Congo, she writes better posts than you, details better than you and has got to be easier on the eye, your redundant bud. Was this instead of your merc or did you finally cancel the white golf.


----------



## chongo (Jun 7, 2014)

Hufty said:


> Congo, she writes better posts than you, details better than you and has got to be easier on the eye, your redundant bud. Was this instead of your merc or did you finally cancel the white golf.


:wall::wall::wall::wall::wall::lol:
No mate, the golf has been changed to a black one now, here in November, and it's all black on black:doublesho so it's up to her to keep it sound:lol:
So I might give her the president black car gang badage


----------



## pete001 (Dec 21, 2006)

What a fantastic looking car from the chosen paint colour to the amazing wheels that suit it perfectly and that interior is something else, but as a fellow Merc driver I could be a bit biased.

All the very best to you and enjoy your new car :thumb:.


----------



## tonyy (Jul 26, 2008)

Looks great :thumb:


----------



## Zetec-al (Feb 28, 2011)

Stunning car Chongo! 

Glad you are recovery well and Mrs chongo is looking after you.


----------



## wax-planet (Sep 30, 2010)

chongo said:


> Her words to me was " this is the nices wax she has used to date:argie:" she use to like applying wax, till she had a bad time with another wax:wall: :thumb:


ill take that as a compliment ! 
give her my regards for her fantastic work :argie::argie:


----------



## DuncanB (Oct 5, 2009)

Will you be taking advantage of the free AMG driver training course at Brooklands in Weybridge?
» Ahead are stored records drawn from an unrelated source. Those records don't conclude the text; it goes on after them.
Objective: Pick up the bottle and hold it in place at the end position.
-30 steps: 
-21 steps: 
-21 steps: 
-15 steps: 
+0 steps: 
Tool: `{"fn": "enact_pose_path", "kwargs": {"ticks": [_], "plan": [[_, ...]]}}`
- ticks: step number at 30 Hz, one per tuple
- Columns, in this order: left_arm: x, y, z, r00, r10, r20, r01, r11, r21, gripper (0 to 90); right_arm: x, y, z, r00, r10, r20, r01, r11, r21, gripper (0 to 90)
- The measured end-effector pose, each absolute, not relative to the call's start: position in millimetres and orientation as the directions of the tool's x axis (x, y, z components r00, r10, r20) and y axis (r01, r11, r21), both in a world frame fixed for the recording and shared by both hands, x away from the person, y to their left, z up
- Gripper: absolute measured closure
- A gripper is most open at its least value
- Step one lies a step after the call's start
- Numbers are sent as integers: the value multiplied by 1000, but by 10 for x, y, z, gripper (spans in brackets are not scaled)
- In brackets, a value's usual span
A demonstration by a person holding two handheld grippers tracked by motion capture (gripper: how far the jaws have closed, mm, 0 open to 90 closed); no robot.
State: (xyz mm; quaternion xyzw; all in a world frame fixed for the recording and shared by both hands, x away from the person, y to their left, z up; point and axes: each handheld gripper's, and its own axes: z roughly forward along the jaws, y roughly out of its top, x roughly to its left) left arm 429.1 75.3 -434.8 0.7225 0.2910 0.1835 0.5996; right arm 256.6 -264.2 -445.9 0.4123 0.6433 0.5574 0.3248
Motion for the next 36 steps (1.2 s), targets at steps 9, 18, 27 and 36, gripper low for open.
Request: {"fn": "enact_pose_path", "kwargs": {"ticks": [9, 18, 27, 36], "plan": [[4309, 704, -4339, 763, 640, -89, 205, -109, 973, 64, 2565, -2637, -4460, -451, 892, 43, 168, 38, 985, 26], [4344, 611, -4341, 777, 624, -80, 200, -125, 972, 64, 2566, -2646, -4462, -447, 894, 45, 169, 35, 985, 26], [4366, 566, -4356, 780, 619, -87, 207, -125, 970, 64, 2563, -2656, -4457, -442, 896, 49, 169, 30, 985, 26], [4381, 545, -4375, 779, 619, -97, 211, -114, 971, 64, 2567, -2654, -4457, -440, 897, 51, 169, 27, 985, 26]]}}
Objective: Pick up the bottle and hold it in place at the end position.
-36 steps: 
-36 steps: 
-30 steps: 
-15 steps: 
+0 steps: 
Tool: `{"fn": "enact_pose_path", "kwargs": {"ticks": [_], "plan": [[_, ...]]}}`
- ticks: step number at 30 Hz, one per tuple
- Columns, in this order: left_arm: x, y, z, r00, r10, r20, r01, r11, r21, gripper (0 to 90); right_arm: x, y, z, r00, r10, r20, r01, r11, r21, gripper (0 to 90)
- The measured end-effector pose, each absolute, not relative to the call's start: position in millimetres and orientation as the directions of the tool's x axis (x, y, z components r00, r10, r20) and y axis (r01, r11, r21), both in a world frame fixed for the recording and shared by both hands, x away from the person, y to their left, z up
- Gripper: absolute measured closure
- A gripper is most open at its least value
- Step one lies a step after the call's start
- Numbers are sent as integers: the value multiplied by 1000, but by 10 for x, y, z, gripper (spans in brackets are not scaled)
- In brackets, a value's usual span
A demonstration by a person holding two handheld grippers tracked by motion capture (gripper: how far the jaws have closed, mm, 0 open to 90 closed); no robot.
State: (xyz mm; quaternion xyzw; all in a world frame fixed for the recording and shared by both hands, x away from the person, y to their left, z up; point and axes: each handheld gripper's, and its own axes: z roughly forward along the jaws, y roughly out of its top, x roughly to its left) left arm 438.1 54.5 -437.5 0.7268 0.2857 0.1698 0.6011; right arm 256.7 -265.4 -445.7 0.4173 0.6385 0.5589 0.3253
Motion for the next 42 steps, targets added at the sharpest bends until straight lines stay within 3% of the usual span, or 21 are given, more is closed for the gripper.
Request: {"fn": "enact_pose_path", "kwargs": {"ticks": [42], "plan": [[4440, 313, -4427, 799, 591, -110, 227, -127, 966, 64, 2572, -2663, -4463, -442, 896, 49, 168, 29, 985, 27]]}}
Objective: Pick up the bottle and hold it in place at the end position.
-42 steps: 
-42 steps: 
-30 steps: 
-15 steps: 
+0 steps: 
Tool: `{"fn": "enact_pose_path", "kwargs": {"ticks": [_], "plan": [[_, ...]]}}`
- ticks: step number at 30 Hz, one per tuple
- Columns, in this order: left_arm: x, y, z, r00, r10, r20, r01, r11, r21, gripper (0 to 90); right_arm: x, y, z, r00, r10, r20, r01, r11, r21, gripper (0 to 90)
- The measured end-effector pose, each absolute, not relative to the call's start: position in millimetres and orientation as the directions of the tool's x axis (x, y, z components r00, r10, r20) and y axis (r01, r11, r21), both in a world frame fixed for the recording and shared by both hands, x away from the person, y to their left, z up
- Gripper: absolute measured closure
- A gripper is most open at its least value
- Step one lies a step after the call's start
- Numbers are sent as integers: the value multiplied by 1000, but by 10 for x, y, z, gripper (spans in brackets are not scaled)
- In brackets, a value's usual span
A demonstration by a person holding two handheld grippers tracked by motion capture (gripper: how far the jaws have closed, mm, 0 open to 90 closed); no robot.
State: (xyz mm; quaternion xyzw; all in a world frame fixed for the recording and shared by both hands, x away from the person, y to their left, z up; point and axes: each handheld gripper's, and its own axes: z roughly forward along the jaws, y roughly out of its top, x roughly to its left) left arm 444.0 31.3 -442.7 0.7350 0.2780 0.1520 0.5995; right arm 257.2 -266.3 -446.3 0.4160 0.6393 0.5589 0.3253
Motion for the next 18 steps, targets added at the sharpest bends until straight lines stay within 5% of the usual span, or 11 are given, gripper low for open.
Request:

A great experience. The Missus and I spent 2 nights at the Brooklands Hotel and went round the Mercedes museum too.


----------



## Alan W (May 11, 2006)

Respect to Mrs. C - that's a great job on your new car! :thumb:

Wishing you a speedy recovery so you can get behind the wheel and enjoy driving it! 

Alan W


----------



## chongo (Jun 7, 2014)

Some more photos of my first day out in Southport







Me in the background


----------



## MDC250 (Jan 4, 2014)

Who let you into Southport


----------



## chongo (Jun 7, 2014)

MDC250 said:


> Who let you into Southport


:lol::lol: I will PM you before I go again Boss:car:


----------



## MDC250 (Jan 4, 2014)

Hope you made full use of the ever so reasonable parking charges


----------



## chongo (Jun 7, 2014)

DuncanB said:


> Will you be taking advantage of the free AMG driver training course at Brooklands in Weybridge? A great experience. The Missus and I spent 2 nights at the Brooklands Hotel and went round the Mercedes museum too.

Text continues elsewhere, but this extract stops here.